Gandhi tells us there must be action where there is body. But how are we to know how to act? By desireless action; by renouncing fruits of action; by dedicating all activities to God, according to Gandhi. But desirelessness or renunciation does not come from the mere talking about it. It is not attained by intellectual feats. In Gandhi's words, "it is attainable only by constant heart-churn....Learned men possess a knowledge of a kind. They may recite the Vedas from memory, yet they may be steeped in self-indulgence....devotion is not mere lip worship, it is a wrestling with death...It certainly is not blind faith. Gandhi also tells us devotion must not be "soft-heartedness, reading beads while disdaining to do a loving service."

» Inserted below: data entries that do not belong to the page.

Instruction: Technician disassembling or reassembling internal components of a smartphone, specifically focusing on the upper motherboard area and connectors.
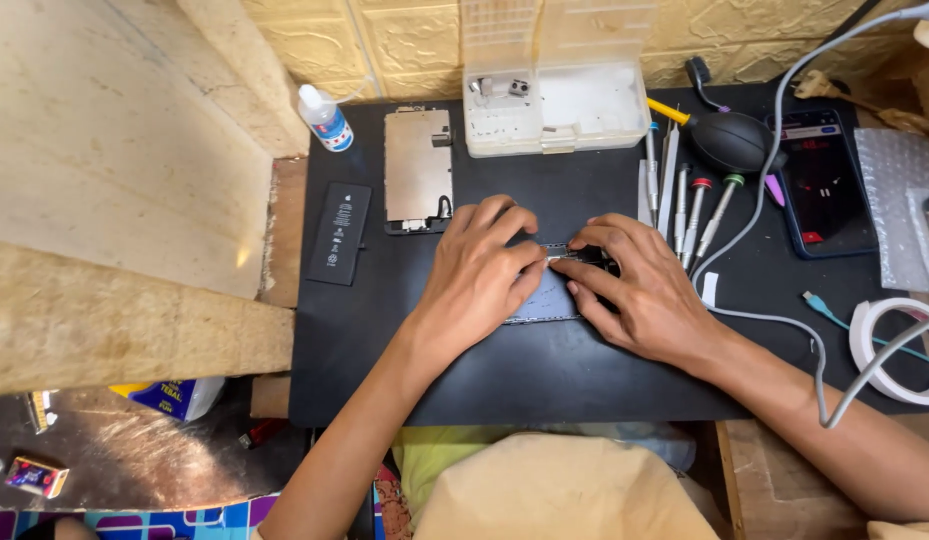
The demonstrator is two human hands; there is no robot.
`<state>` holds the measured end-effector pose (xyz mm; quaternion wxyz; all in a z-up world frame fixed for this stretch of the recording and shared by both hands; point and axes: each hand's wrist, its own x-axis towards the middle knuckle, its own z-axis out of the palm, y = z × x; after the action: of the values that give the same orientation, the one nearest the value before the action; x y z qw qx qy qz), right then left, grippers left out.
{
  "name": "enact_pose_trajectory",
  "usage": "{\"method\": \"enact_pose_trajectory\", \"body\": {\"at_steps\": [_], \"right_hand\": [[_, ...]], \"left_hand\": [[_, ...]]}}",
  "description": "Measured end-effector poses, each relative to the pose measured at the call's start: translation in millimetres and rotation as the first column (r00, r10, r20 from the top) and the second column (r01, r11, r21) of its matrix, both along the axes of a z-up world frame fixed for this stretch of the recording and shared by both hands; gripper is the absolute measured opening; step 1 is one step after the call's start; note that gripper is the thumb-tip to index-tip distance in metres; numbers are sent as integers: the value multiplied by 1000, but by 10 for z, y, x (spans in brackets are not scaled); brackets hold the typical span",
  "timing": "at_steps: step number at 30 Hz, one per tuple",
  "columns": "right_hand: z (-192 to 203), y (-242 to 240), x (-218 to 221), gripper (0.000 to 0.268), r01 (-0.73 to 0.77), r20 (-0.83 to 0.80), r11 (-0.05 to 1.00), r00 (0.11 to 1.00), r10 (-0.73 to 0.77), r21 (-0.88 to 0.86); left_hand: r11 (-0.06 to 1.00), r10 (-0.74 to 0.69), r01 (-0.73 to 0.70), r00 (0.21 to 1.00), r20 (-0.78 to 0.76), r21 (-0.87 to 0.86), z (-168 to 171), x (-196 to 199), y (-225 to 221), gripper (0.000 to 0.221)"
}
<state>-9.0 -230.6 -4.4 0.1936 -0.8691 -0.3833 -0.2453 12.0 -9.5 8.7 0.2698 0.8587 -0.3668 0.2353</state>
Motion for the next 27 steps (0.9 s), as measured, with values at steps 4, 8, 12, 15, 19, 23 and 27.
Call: {"method": "enact_pose_trajectory", "body": {"at_steps": [4,8,12,15,19,23,27], "right_hand": [[-51,-14,11,18,-9,36,1000,999,9,-10],[-35,-21,10,17,-3,6,1000,1000,3,-10],[-93,-74,68,16,16,-61,997,998,-11,75],[-78,-93,68,15,29,-97,990,995,-16,136],[-100,-61,69,15,17,-56,997,998,-13,75],[-109,-49,57,14,26,18,1000,999,-26,10],[-112,-41,39,17,33,127,995,992,-21,-97]], "left_hand": [[1000,24,-24,998,-66,4,-121,118,-83,12],[999,22,-17,981,-191,32,-132,215,-114,13],[999,36,-21,939,-341,49,-91,269,-133,12],[996,44,-12,916,-398,84,-119,358,-160,19],[992,60,-8,906,-420,126,-90,361,-147,29],[986,78,-9,903,-422,165,-98,379,-164,37],[984,86,-9,900,-428,180,-87,368,-170,42]]}}
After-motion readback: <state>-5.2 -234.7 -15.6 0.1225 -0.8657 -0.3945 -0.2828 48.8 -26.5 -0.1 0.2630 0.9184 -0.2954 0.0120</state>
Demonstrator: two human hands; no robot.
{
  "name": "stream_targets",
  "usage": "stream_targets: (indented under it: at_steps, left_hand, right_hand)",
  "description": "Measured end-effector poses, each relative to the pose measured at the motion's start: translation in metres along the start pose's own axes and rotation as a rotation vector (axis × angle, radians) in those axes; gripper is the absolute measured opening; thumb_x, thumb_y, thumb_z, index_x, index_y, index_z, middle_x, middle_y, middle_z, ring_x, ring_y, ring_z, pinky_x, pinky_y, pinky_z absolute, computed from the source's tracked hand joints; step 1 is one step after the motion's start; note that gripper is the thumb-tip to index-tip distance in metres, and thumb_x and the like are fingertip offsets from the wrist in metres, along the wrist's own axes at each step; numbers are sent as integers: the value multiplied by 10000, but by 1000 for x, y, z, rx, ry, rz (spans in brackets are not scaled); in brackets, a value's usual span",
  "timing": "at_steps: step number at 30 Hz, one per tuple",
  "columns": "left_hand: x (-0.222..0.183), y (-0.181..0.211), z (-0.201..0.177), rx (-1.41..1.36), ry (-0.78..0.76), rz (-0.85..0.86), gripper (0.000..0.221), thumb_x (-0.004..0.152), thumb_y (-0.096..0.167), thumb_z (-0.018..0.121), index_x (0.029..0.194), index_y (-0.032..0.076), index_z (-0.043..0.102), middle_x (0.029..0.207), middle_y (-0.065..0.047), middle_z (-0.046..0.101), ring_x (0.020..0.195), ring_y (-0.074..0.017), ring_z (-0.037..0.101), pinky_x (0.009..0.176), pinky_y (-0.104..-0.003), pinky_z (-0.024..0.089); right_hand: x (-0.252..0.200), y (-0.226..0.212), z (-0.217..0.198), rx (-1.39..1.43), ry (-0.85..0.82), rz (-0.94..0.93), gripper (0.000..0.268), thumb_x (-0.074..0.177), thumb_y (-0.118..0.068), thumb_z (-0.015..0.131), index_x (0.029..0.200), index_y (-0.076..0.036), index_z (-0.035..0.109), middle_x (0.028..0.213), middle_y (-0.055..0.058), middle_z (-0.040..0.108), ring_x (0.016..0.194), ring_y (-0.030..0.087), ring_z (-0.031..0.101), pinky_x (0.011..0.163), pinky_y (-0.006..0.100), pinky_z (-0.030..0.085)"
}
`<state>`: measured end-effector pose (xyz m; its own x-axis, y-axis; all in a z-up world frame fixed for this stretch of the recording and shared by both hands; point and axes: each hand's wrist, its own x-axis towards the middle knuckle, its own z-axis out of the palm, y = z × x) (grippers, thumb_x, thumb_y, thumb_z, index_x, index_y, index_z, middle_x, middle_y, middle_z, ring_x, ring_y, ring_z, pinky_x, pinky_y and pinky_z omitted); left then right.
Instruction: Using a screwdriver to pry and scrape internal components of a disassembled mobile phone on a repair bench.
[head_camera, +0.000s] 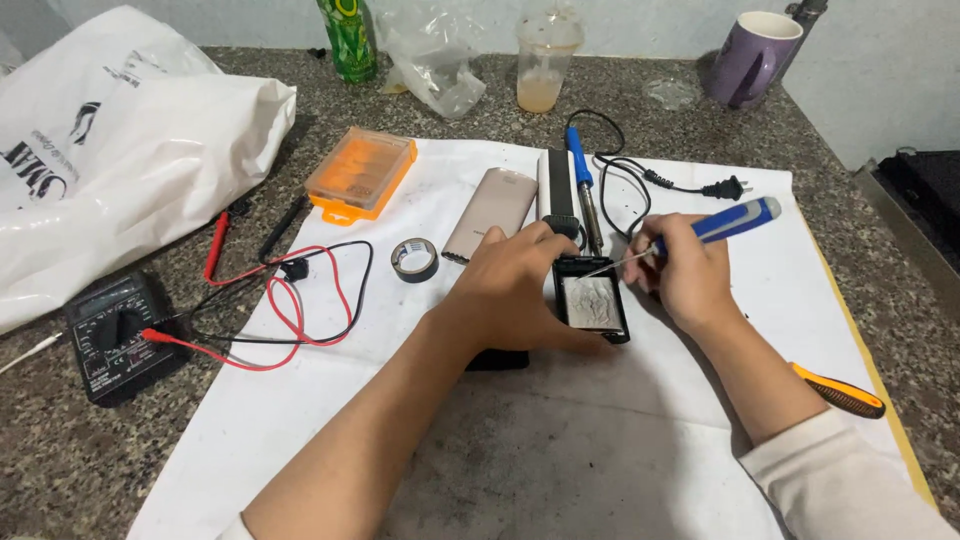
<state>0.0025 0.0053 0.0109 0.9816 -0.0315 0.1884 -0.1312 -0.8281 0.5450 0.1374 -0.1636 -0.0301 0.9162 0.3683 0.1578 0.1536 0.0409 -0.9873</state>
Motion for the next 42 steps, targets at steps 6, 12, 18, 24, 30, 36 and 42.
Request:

And yet...as I reflect on this great man's struggles, my love of the teachings of Buddhism, of the wise and colorful stories of Hinduism such as Rama and Arjuna, a few days later a student sends me the following poem:
Why I Am Not A Buddhist
By Molly Peacock
I love desire, the state of want and thought
of how to get; building a kingdom in a soul
requires desire. I love the things I’ve sought—
you in your beltless bathrobe, tongues of cash that loll
from my billfold—and love what I want: clothes,
houses, redemption. Can a new mauve suit
equal God? Oh no, desire is ranked. To lose
a loved pen is not like losing faith. Acute
desire for nut gateau is driven out by death,
but the cake on its plate has meaning,
even when love is endangered and nothing matters.
For my mother, health; for my sister, bereft,
wholeness. But why is desire suffering?
Because want leaves a world in tatters?
How else but in tatters should a world be?
A columned porch set high above a lake.
Here, take my money. A loved face in agony,
the spirit gone. Here, use my rags of love.